▸ About this task
What lines of the data include the string "things"? Copy them all.

Data excerpts
____

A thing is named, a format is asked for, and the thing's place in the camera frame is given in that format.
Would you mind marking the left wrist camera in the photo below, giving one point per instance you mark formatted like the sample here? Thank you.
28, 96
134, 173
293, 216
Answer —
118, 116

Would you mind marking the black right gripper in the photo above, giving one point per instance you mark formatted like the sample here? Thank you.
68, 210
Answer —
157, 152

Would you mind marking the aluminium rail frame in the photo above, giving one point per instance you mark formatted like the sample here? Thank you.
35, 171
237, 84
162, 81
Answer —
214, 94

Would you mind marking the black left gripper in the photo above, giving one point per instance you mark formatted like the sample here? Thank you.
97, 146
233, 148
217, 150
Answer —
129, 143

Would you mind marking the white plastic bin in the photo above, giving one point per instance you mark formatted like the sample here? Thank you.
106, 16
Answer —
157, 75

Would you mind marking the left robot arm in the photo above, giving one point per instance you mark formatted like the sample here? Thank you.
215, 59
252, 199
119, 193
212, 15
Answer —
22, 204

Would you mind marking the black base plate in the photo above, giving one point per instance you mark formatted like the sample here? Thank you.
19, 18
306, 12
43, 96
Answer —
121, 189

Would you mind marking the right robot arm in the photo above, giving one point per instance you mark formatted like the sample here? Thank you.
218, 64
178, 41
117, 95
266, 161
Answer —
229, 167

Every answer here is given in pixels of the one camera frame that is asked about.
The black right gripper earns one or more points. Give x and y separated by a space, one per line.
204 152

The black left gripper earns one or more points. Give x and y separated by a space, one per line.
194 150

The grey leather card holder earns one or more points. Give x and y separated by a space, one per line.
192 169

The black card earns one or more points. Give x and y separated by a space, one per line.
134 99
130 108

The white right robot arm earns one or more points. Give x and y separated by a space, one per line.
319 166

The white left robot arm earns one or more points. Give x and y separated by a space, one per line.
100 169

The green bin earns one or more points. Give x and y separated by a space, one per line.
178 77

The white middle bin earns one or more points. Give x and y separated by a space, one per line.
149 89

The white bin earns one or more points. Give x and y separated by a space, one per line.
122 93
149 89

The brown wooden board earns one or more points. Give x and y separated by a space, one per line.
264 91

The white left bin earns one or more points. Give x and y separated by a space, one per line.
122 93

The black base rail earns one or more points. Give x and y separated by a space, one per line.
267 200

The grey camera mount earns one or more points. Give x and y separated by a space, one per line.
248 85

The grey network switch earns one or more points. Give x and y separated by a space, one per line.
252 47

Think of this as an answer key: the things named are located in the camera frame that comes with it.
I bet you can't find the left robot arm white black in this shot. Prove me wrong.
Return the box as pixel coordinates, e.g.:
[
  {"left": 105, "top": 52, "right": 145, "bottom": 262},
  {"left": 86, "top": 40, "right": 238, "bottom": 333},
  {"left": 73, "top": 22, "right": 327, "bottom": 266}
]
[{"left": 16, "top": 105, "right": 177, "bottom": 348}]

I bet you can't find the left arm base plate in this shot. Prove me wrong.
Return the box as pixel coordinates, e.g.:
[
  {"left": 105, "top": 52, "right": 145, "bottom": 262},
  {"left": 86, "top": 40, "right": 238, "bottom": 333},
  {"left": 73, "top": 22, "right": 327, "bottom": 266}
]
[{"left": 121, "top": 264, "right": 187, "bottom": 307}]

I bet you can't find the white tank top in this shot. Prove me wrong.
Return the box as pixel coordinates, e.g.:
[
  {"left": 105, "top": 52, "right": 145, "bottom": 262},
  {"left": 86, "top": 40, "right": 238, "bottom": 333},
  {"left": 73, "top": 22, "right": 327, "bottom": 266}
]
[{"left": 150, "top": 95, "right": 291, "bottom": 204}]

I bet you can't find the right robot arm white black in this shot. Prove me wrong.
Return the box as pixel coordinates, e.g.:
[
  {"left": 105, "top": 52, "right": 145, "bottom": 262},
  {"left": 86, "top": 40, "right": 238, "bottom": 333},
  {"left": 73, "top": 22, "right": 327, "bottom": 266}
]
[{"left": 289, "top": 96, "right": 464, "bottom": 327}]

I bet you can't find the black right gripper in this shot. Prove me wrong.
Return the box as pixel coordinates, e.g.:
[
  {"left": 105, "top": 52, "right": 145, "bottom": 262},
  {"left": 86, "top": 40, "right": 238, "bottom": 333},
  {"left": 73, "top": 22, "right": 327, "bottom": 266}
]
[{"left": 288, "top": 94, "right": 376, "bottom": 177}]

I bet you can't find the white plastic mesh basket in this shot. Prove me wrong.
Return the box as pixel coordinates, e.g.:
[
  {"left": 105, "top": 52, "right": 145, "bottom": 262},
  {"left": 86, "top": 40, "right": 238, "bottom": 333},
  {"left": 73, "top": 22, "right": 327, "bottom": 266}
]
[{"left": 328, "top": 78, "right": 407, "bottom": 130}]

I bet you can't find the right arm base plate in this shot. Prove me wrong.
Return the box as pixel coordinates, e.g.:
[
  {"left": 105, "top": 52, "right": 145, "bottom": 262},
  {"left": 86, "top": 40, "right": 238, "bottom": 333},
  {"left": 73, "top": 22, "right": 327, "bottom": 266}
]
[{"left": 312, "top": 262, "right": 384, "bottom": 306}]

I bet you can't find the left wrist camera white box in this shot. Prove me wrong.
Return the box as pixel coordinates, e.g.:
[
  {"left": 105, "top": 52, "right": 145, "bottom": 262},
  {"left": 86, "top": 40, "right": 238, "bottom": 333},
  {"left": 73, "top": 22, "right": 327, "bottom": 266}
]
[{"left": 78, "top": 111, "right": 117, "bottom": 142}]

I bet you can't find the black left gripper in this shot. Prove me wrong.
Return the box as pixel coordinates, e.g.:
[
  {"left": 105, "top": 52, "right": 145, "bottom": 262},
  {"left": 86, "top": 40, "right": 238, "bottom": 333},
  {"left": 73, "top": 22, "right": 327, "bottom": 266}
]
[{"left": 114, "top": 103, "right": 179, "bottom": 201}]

____

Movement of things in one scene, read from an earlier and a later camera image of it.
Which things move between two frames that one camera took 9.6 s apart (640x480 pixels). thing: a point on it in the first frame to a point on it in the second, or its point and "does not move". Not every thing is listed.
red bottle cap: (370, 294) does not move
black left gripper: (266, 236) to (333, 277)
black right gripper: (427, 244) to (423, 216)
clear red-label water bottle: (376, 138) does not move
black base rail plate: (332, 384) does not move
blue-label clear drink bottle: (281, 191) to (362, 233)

____

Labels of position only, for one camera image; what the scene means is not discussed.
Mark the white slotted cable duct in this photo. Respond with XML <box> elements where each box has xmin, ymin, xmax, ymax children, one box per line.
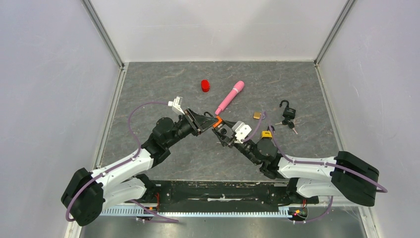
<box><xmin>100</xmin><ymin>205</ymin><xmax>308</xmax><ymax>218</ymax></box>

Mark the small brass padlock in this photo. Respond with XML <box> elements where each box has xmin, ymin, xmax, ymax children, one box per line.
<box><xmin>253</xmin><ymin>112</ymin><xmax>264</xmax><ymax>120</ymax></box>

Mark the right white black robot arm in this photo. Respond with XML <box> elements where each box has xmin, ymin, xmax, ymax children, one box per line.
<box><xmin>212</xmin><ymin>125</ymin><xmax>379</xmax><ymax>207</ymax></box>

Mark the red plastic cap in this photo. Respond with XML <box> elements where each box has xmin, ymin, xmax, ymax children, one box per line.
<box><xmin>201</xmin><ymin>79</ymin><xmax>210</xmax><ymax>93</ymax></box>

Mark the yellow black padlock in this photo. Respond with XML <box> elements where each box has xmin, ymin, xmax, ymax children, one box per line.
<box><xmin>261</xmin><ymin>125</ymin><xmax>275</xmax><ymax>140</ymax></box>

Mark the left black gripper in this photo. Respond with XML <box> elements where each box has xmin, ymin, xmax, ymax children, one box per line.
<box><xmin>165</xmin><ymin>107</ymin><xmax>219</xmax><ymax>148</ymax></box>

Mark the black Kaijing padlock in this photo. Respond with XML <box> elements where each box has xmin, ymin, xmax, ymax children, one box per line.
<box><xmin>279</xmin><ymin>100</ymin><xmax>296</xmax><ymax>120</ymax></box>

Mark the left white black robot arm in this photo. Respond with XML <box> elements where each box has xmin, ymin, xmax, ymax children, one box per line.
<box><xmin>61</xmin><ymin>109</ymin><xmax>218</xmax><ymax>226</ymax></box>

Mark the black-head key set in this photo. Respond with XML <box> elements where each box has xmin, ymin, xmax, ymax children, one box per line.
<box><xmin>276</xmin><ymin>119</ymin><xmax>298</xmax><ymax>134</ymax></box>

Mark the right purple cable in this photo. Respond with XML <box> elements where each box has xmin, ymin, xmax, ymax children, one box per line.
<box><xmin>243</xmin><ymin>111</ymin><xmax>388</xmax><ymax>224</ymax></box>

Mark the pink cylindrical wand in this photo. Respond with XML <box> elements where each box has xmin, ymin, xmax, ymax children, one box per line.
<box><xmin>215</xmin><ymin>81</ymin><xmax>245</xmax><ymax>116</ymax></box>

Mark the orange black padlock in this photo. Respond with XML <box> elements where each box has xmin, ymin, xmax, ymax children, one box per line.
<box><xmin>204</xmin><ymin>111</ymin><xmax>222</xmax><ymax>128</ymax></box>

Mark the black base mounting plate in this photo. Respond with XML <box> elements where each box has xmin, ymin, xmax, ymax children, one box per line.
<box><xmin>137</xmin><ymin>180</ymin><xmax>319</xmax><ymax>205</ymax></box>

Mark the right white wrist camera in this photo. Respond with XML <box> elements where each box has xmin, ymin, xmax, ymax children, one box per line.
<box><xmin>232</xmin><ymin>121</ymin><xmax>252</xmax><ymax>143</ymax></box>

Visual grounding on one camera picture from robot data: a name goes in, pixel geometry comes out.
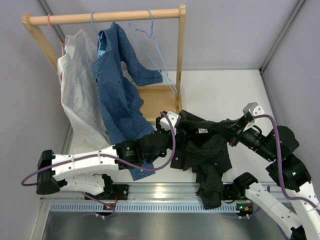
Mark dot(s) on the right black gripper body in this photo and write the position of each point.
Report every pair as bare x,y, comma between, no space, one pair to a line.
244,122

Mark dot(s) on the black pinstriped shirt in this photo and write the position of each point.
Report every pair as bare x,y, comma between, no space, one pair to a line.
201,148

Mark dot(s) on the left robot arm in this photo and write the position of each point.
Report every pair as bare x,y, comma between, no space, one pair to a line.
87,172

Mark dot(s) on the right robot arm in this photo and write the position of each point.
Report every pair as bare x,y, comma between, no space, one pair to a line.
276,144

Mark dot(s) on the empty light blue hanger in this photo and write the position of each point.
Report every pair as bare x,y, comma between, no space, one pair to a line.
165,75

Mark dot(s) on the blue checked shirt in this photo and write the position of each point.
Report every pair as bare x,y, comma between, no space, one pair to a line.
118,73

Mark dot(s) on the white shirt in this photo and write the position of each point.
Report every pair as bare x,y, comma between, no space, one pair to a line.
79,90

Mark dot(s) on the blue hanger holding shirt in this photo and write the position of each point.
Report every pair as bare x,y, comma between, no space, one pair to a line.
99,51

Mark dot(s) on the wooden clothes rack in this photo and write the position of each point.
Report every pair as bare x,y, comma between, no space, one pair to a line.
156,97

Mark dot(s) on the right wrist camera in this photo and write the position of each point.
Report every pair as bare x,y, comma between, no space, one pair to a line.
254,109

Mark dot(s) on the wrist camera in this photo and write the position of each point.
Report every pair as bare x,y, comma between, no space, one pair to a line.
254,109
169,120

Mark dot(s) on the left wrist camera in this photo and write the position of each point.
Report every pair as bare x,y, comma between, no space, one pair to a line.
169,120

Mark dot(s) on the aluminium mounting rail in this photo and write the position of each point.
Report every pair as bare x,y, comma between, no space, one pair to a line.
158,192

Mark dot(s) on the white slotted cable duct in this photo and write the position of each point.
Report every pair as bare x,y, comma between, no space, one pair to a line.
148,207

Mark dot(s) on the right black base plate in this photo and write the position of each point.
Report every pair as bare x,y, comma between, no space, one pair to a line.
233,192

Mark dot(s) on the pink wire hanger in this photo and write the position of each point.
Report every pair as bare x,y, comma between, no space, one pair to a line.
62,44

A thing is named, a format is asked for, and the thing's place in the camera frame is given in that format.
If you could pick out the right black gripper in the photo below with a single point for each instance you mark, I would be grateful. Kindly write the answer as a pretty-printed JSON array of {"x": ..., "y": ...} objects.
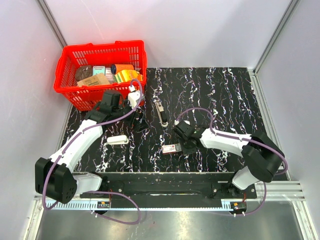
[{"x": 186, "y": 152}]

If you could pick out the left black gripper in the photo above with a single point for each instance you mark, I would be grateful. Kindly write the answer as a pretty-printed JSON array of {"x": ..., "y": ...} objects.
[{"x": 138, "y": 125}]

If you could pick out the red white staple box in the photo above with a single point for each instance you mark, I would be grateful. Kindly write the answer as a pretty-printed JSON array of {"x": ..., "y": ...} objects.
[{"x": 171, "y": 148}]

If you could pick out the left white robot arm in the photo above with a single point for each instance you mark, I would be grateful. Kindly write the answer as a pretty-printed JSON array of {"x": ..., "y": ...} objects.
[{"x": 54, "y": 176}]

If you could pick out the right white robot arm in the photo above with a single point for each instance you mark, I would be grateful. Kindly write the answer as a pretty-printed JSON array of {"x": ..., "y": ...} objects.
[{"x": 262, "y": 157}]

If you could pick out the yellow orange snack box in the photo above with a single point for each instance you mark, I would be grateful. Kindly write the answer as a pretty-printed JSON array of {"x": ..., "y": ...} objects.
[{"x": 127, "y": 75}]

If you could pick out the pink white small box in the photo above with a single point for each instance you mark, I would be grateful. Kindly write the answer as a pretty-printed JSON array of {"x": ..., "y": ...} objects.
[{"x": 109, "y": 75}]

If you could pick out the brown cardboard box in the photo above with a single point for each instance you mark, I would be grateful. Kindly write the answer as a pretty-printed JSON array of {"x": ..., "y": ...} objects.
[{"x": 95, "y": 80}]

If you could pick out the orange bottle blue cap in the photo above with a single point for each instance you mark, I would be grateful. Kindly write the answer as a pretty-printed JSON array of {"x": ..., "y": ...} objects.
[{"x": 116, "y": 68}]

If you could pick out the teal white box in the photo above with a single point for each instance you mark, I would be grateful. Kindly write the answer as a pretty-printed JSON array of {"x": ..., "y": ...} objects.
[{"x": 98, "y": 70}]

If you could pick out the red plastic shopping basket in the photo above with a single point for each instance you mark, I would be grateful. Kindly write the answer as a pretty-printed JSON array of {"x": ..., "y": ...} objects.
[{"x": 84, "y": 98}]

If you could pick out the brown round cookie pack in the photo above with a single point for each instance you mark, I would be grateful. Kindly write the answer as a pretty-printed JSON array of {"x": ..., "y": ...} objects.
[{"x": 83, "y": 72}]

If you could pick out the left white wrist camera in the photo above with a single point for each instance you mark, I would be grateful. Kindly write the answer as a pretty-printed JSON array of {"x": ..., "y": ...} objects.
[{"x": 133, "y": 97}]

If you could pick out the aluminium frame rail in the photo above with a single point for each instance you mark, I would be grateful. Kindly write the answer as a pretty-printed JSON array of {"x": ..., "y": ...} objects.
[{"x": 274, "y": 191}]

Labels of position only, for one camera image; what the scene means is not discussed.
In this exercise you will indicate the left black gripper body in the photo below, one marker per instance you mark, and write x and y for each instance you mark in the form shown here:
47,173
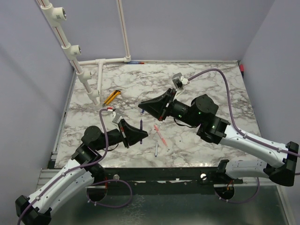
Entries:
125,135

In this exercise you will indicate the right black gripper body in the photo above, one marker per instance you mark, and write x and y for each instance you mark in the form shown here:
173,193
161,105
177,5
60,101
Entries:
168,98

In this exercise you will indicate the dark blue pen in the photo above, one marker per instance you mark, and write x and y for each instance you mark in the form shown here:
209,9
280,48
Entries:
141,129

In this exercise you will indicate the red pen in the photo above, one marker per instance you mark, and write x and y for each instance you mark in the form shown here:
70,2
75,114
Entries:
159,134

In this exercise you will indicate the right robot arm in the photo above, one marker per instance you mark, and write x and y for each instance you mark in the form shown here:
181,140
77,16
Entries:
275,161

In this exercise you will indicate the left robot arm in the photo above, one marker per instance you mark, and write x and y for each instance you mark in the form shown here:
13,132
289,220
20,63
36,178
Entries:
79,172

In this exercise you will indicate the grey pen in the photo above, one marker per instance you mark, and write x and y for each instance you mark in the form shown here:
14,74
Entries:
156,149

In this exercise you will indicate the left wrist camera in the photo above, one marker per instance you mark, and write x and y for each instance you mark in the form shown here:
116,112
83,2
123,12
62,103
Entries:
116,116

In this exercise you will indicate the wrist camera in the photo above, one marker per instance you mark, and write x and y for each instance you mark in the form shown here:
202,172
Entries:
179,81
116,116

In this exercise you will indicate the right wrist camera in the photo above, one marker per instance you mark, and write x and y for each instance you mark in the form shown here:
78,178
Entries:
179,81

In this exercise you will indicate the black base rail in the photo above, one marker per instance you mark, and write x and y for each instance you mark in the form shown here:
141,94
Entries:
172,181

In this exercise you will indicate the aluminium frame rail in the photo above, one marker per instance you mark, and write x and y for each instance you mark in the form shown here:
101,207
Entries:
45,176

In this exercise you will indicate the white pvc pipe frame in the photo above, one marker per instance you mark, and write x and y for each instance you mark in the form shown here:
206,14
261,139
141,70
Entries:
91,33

____

▸ Solution for this problem
Think of this as an answer key: the things named are located in the camera frame that comes with it.
Movement of things in one scene, read from an earlier and a later camera image of it.
Which things move between two frames that one camera took 9.6 s apart (640x480 pixels). thing: a point on it in the first frame to a point on it in the second, or its point and "does not move". Not every thing is listed.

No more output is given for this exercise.